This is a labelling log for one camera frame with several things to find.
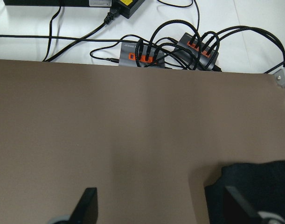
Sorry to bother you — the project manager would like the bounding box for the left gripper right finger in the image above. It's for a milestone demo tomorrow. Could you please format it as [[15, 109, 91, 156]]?
[[223, 186, 262, 224]]

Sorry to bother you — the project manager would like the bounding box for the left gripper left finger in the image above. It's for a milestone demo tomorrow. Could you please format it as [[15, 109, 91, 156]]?
[[67, 187, 97, 224]]

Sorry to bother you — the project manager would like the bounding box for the black graphic t-shirt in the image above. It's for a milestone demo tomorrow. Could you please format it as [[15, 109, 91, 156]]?
[[204, 160, 285, 224]]

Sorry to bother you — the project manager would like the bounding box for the red power strip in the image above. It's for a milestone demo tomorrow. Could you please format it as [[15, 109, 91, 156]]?
[[118, 42, 165, 68], [176, 32, 220, 71]]

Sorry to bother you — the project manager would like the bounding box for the black power adapter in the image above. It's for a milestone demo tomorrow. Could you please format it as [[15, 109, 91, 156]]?
[[104, 0, 145, 24]]

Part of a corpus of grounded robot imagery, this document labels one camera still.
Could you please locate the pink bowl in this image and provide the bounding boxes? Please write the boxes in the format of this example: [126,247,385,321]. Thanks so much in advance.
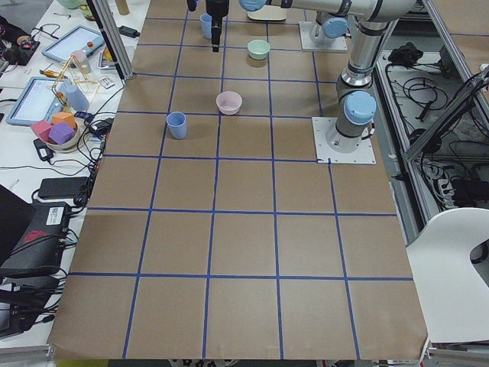
[215,91,243,115]

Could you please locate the blue cup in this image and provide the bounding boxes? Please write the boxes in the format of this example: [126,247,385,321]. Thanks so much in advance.
[166,112,187,140]
[199,13,212,39]

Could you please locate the black power adapter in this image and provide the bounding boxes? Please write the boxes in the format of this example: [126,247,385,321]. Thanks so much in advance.
[37,177,88,200]

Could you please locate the black power brick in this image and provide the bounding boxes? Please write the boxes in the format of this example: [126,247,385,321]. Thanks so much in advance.
[33,138,53,161]

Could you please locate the blue foam cylinder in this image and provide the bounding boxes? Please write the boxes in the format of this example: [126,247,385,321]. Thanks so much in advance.
[65,84,89,112]

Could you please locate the blue tablet far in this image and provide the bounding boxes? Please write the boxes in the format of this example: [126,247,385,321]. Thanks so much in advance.
[41,25,105,63]

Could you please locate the bowl of foam blocks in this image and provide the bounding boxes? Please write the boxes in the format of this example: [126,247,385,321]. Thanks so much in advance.
[31,112,81,153]

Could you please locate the aluminium frame post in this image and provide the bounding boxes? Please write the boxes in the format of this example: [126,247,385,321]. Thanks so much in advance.
[87,0,134,80]

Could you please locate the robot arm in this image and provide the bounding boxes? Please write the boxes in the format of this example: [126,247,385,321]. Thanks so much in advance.
[248,1,415,138]
[205,1,348,54]

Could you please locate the black laptop bag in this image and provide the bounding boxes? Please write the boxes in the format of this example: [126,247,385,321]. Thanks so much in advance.
[1,187,70,278]

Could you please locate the yellow wooden frame toy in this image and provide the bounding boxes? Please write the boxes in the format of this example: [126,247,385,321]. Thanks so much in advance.
[51,54,99,112]

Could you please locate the blue tablet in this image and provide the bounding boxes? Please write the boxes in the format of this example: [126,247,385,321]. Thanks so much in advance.
[6,76,63,126]
[41,25,105,63]

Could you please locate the white chair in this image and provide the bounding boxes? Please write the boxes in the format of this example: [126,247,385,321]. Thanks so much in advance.
[406,208,488,343]

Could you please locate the blue cup on table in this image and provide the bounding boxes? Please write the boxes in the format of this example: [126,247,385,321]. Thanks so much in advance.
[166,112,187,140]

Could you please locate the cream toaster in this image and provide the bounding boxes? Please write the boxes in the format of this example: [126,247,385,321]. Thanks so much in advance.
[247,6,287,21]

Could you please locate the green bowl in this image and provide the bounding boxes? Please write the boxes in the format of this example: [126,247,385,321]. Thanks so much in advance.
[247,39,270,60]

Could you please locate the blue tablet near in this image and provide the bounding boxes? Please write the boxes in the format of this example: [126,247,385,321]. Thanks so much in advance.
[6,76,63,126]

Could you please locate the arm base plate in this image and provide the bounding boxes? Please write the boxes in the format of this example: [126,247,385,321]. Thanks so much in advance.
[299,21,348,54]
[312,117,376,164]

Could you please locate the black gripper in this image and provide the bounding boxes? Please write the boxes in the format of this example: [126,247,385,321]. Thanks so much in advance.
[206,0,229,53]

__What the task asks__:
All the lines that hold the word "camera" must appear in the answer, copied from the records.

__Answer section__:
This is a labelling log for one camera frame with several things to find.
Part of a corpus of grounded robot imagery, this document labels one camera still.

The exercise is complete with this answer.